Seán Treacy, Dan Breen and Seán Hogan arrived on her doorstep on 22 January 1919, they had walked across the Galtees from Soloheadbeg. She hid the men then, and went on to hide men, arms, documents and evidence, she would clean guns and deliver people and messages for the Irish Republican Army. Her land was used to conduct drills. The IRA even experimented with explosives on her land. Her house was repeatedly raided by British forces but she was never found with anything that could be used against her.

In May 1921 the British forces arrived and destroyed her furniture and belongings and then blew up her house with explosives.

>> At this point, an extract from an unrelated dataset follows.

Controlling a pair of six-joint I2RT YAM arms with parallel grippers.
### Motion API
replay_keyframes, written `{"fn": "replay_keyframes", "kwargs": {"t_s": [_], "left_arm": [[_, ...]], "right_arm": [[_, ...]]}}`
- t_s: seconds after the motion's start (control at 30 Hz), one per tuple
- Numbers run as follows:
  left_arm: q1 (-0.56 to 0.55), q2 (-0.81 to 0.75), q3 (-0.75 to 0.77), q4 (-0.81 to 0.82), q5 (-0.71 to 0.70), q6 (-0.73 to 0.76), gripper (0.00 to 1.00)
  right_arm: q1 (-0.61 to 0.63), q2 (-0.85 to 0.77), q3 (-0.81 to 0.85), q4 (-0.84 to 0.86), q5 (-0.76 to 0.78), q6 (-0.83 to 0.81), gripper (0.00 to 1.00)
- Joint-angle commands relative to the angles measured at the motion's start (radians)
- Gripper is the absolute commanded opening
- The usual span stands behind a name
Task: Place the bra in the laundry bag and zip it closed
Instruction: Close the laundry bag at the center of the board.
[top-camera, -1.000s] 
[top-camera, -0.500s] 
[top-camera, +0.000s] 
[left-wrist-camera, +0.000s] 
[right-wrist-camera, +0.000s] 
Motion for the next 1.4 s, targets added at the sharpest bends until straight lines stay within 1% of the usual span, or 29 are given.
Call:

No reason was given and nothing incriminating had ever been found. The family watched from the lawn.

Many of the women involved in the War of Independence were not listed as members of Cumann na mBan but in a letter supporting her application for her pension, it was said of Tobin that "whether or not you were officially a member of CnamB, you were de facto and de jure a member of the IRA."

In 1920, Tobin became Tipperary's first female county councillor. She held the position until 1925. Although entitled to a pension, Tobin did not request one until 1950 saying that while previously she had not needed help, she was now “sorely in need” of the money. The pension was granted in 1951.